§ TASK
The entries below should be output exactly as written.
....................
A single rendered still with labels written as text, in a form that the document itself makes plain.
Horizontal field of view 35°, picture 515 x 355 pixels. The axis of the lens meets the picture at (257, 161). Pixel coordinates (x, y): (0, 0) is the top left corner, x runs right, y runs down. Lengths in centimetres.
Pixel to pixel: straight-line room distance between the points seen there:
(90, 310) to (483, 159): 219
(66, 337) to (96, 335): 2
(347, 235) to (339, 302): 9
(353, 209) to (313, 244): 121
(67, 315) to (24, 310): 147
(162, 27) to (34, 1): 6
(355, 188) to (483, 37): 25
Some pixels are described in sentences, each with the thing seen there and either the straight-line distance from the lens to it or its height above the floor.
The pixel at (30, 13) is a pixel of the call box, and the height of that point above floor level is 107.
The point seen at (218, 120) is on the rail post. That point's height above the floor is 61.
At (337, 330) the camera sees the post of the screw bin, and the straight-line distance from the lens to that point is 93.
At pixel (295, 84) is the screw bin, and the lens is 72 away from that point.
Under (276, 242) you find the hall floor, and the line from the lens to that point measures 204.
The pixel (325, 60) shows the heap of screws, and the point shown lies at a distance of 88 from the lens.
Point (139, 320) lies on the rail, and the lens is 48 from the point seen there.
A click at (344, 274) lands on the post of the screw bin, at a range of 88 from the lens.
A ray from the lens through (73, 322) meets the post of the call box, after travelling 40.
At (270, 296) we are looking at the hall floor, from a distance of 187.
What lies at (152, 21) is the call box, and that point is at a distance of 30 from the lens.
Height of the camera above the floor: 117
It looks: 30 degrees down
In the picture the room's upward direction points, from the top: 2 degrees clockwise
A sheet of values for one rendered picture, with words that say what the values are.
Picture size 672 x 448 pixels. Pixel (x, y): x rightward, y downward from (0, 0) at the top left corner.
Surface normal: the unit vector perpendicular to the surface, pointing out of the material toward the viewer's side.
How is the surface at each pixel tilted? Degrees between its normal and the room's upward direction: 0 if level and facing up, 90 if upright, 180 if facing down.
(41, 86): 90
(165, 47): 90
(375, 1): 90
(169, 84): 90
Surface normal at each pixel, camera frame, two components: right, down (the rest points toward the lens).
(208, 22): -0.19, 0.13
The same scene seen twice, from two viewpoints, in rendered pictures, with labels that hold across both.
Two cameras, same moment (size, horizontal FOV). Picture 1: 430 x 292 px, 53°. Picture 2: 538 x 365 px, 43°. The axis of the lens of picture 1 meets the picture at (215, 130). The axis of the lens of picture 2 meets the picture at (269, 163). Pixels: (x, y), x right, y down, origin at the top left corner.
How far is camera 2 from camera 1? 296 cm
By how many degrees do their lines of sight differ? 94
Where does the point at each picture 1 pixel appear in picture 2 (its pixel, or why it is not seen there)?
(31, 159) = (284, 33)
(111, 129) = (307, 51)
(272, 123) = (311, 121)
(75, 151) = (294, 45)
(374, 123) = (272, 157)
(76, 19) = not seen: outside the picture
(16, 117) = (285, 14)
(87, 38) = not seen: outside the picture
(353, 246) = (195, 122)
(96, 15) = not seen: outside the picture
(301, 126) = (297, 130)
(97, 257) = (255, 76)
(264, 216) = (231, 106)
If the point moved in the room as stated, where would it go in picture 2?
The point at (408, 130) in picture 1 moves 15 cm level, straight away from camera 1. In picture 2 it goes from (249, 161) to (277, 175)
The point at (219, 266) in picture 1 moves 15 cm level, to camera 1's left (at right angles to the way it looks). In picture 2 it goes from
....................
§ PROBLEM SOLUTION
A single rendered still with labels written as text, in a form that the document itself makes plain.
Horizontal field of view 35°, picture 515 x 355 pixels. The axis of the lens meets the picture at (257, 161). Pixel coordinates (x, y): (0, 0) is the top left corner, x runs right, y runs down. Lengths in centimetres.
Pixel to pixel: straight-line room distance between the points seen there:
(90, 310) to (483, 159): 219
(66, 337) to (96, 335): 2
(347, 235) to (339, 302): 9
(353, 209) to (313, 244): 121
(67, 315) to (24, 310): 147
(162, 27) to (34, 1): 6
(355, 188) to (483, 37): 25
Some pixels are described in sentences, each with the thing seen there and either the straight-line distance from the lens to it or its height above the floor.
The pixel at (30, 13) is a pixel of the call box, and the height of that point above floor level is 107.
The point seen at (218, 120) is on the rail post. That point's height above the floor is 61.
At (337, 330) the camera sees the post of the screw bin, and the straight-line distance from the lens to that point is 93.
At pixel (295, 84) is the screw bin, and the lens is 72 away from that point.
Under (276, 242) you find the hall floor, and the line from the lens to that point measures 204.
The pixel (325, 60) shows the heap of screws, and the point shown lies at a distance of 88 from the lens.
Point (139, 320) lies on the rail, and the lens is 48 from the point seen there.
A click at (344, 274) lands on the post of the screw bin, at a range of 88 from the lens.
A ray from the lens through (73, 322) meets the post of the call box, after travelling 40.
At (270, 296) we are looking at the hall floor, from a distance of 187.
What lies at (152, 21) is the call box, and that point is at a distance of 30 from the lens.
Height of the camera above the floor: 117
It looks: 30 degrees down
In the picture the room's upward direction points, from the top: 2 degrees clockwise
A sheet of values for one rendered picture, with words that say what the values are.
Picture size 672 x 448 pixels. Pixel (x, y): x rightward, y downward from (0, 0) at the top left corner.
Surface normal: the unit vector perpendicular to the surface, pointing out of the material toward the viewer's side.
How is the surface at each pixel tilted? Degrees between its normal and the room's upward direction: 0 if level and facing up, 90 if upright, 180 if facing down.
(41, 86): 90
(165, 47): 90
(375, 1): 90
(169, 84): 90
Surface normal at each pixel, camera frame, two components: right, down (the rest points toward the lens).
(208, 22): -0.19, 0.13
The same scene seen twice, from two viewpoints, in rendered pictures, with labels that hold across both.
Two cameras, same moment (size, horizontal FOV). Picture 1: 430 x 292 px, 53°. Picture 2: 538 x 365 px, 43°. The axis of the lens of picture 1 meets the picture at (215, 130). The axis of the lens of picture 2 meets the picture at (269, 163). Pixels: (x, y), x right, y down, origin at the top left corner.
How far is camera 2 from camera 1? 296 cm
By how many degrees do their lines of sight differ? 94
Where does the point at each picture 1 pixel appear in picture 2 (its pixel, or why it is not seen there)?
(31, 159) = (284, 33)
(111, 129) = (307, 51)
(272, 123) = (311, 121)
(75, 151) = (294, 45)
(374, 123) = (272, 157)
(76, 19) = not seen: outside the picture
(16, 117) = (285, 14)
(87, 38) = not seen: outside the picture
(353, 246) = (195, 122)
(96, 15) = not seen: outside the picture
(301, 126) = (297, 130)
(97, 257) = (255, 76)
(264, 216) = (231, 106)
If the point moved in the room as stated, where would it go in picture 2?
The point at (408, 130) in picture 1 moves 15 cm level, straight away from camera 1. In picture 2 it goes from (249, 161) to (277, 175)
The point at (219, 266) in picture 1 moves 15 cm level, to camera 1's left (at right angles to the way it looks). In picture 2 it goes from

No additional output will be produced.